» TASK INSTRUCTIONS
Narrow the data below down to the lines containing "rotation".

» SUPPLIED MATERIAL
=== Section Start ===
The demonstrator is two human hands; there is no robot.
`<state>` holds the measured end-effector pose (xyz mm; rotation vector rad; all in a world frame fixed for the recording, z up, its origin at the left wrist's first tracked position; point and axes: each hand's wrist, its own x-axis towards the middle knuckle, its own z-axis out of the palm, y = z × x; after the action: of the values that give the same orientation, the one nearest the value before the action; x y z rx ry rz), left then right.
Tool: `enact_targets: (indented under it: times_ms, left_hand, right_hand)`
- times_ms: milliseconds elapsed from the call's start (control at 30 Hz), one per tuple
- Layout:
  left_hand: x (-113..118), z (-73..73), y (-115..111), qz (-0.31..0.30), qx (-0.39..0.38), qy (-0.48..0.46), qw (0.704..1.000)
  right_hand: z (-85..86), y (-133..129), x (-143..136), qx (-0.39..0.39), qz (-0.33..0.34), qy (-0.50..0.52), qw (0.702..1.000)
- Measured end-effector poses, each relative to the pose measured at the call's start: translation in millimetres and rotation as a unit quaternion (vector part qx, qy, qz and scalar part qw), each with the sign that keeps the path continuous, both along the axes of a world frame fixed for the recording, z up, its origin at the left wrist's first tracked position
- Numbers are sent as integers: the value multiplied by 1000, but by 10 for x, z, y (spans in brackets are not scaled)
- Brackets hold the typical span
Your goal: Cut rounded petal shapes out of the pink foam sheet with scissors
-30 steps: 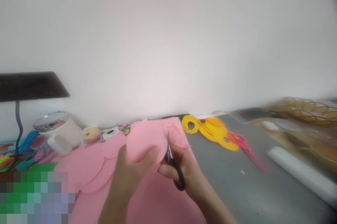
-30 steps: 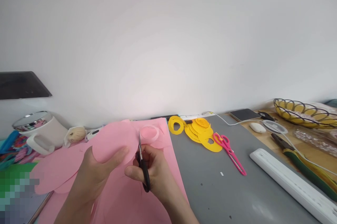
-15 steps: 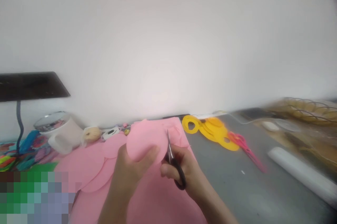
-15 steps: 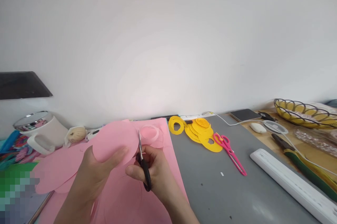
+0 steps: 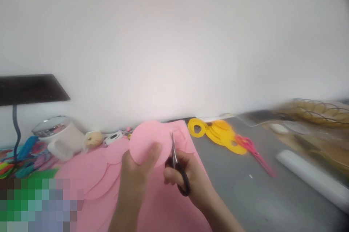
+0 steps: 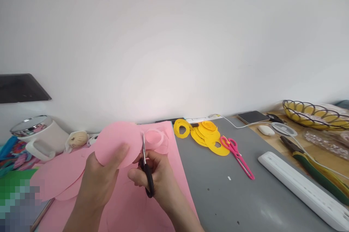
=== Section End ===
» SOLUTION
`<state>` holds the measured end-effector pose (xyz mm; rotation vector rad; all in a world frame fixed for the recording, z up, its origin at the left wrist's first tracked position; point and axes: each hand's wrist, its own x-axis towards the middle knuckle, its own z-axis out of the palm, y = z × x; after the action: of the values that give the same orientation, the one nearest the value before the action; x y z rx ry rz), left then right.
- Measured end-effector poses, each relative to the pose measured at the call's start: translation in millimetres and rotation as a unit quaternion (vector part qx, qy, qz and scalar part qw), each with the sign that keeps the path continuous, both along the axes of a world frame fixed for the recording, z up, its origin at the left wrist's first tracked position

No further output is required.